_Aim of the exercise_.
Scan the material below for lines with the word "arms" and report how many there are, with nothing added.

_Collected data_.
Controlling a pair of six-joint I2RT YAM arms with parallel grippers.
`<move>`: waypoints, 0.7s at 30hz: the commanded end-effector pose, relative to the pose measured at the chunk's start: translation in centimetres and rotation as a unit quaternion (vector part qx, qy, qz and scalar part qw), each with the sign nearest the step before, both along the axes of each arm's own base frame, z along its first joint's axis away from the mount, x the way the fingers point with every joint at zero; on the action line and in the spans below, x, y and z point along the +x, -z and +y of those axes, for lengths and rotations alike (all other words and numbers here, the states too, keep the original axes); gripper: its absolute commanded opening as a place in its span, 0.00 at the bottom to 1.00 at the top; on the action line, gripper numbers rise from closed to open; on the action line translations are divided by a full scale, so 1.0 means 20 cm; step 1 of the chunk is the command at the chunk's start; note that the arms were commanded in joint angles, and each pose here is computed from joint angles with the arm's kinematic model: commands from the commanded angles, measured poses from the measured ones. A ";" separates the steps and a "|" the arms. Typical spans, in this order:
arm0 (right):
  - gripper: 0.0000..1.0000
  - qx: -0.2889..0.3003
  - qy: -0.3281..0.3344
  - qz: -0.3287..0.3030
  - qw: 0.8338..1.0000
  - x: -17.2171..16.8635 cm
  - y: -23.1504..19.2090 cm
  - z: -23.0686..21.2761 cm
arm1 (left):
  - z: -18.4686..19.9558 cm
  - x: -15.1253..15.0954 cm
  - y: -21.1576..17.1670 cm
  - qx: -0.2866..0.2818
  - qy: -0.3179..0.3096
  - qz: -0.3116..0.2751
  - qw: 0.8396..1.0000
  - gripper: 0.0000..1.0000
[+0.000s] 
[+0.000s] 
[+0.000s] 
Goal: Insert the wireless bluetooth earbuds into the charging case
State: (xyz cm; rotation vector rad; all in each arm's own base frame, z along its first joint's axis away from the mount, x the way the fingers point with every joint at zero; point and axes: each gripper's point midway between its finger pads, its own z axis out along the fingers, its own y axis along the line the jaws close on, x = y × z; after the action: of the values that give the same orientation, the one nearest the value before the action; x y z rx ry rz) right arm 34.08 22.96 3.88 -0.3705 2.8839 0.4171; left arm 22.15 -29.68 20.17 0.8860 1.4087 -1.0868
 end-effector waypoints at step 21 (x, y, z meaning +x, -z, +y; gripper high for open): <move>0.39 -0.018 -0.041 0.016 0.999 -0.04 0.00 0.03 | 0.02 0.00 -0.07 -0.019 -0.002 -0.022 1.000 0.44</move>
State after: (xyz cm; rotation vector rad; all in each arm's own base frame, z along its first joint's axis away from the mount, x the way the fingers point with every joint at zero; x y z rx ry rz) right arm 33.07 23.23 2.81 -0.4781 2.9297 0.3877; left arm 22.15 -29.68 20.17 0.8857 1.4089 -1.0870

_Task response_.
2